# Replication Materials for "The Effective Power of Military Coalitions"

This archive contains all replication data and code for "The Effective Power of Military Coalitions: A Unified Theoretical and Empirical Model" by Brenton Kenkel and Kristopher W. Ramsay.  For any questions about these materials, contact Brenton Kenkel at <brenton.kenkel@gmail.com>.


## Running the Code

All analysis was performed using R 3.6.0 in a Debian 9 (stretch) environment with the following package versions:

- Amelia 1.7.5
- assertr 2.6
- countrycode 1.1.0
- dplyr 0.8.3
- foreach 1.4.4
- Formula 1.2-3
- geosphere 1.5-10
- haven 2.1.1
- lubridate 1.7.4
- maxLik 1.3-6
- purrr 0.3.2
- randtoolbox 1.30.0
- RColorBrewer 1.1-2
- Rcpp 1.0.1
- tidyverse 1.2.1
- WDI 2.6.0
- xtable 1.8-4

To replicate the analysis in an identical computing environment, build a Docker container using the `Dockerfile` provided in the replication materials.

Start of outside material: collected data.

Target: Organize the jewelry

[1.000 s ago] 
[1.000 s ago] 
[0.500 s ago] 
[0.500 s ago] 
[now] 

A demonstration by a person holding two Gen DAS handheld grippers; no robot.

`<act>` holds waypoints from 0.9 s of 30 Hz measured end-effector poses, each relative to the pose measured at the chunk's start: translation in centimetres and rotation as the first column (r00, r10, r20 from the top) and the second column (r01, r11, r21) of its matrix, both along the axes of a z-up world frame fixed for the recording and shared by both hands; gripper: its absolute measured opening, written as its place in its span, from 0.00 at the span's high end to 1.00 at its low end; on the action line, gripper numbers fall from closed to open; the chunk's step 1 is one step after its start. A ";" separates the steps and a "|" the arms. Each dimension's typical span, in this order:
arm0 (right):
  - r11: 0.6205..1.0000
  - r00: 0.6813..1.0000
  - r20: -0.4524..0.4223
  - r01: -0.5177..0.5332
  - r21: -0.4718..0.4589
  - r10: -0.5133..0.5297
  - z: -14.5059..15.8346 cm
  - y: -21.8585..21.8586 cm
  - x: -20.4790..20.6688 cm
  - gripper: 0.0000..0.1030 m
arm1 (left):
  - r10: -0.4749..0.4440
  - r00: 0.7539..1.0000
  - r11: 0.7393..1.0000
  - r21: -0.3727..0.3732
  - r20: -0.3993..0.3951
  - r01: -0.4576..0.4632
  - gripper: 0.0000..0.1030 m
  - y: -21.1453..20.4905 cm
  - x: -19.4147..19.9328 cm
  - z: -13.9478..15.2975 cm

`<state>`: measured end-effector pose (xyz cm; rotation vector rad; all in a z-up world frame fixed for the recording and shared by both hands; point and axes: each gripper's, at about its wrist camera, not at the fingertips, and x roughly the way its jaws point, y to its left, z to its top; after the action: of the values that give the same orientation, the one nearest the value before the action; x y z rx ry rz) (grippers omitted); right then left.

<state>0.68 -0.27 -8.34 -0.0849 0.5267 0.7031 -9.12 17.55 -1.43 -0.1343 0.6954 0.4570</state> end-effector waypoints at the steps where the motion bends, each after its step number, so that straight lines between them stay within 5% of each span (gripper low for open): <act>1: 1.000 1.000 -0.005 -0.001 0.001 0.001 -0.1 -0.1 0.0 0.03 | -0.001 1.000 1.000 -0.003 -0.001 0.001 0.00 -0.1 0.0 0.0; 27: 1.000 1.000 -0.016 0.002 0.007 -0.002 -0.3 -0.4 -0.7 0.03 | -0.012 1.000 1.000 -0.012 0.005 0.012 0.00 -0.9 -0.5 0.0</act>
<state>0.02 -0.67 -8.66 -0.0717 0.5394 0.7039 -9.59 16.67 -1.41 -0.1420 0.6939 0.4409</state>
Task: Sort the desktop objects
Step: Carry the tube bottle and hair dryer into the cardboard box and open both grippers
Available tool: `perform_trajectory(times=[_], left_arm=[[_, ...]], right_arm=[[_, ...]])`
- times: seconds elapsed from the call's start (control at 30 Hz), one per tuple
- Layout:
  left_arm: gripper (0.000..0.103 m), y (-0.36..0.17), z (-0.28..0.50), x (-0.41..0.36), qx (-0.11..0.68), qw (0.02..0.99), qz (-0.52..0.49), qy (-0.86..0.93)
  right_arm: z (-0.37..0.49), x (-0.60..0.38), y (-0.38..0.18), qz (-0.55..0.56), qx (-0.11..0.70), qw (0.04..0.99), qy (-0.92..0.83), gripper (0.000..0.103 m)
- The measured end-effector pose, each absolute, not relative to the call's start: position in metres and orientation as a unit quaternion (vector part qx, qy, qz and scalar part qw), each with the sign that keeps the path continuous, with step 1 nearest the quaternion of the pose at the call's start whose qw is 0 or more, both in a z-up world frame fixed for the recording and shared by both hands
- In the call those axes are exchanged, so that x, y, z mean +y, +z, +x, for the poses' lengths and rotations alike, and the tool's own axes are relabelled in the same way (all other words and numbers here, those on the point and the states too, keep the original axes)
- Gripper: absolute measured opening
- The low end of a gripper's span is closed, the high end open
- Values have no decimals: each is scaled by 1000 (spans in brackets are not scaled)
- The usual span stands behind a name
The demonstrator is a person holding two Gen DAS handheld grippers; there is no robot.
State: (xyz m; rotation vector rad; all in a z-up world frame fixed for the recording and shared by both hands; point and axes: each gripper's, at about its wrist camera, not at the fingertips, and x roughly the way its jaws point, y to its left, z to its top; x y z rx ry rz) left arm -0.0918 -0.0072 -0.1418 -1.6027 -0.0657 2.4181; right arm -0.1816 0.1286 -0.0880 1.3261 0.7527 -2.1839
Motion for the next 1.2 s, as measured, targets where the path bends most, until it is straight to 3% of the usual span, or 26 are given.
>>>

1. Install Docker from <https://docker.com>.

2. At the command line, navigate to the directory where the replication files are stored.  Build the Docker container for this project by running:

        docker build -t structwar .
        
   This should only take a couple of minutes to complete.
   
3. Run each script inside the Docker container, mounting the working directory on your local machine as `/tmp/replication` within the Docker container.  For example, to run the first script:

        docker run --rm -it -v .:/tmp/replication structwar Rscript 01_fit_base.r

    If you have the `make` utility available, we have supplied a `Makefile` to automatically run the scripts to generate all figures and tables.  Simply run the following command:
    
        make all
        
    If you use `make`, output logs will be written to the `logs` subdirectory.

Depending on your system's Docker installation and permissions, you may need to run these commands with elevated privileges, i.e., by prepending `sudo` to the `docker build` and `docker run` (and/or `make`) commands.


## File List

### Code files

Estimated time to run listed in parentheses.  Testing performed on a machine with 16 Intel Core i7-7820X processors.

- `01_fit_base.r`: Fit the baseline structural model. (3 minutes)

- `02_boot_base.r`: Bootstrap the baseline structural model.  (6.5 hours)

- `03_fit_postwar.r`: Fit the model only using post-World War II data.  (Described in Online Appendix J.)  (2 minutes)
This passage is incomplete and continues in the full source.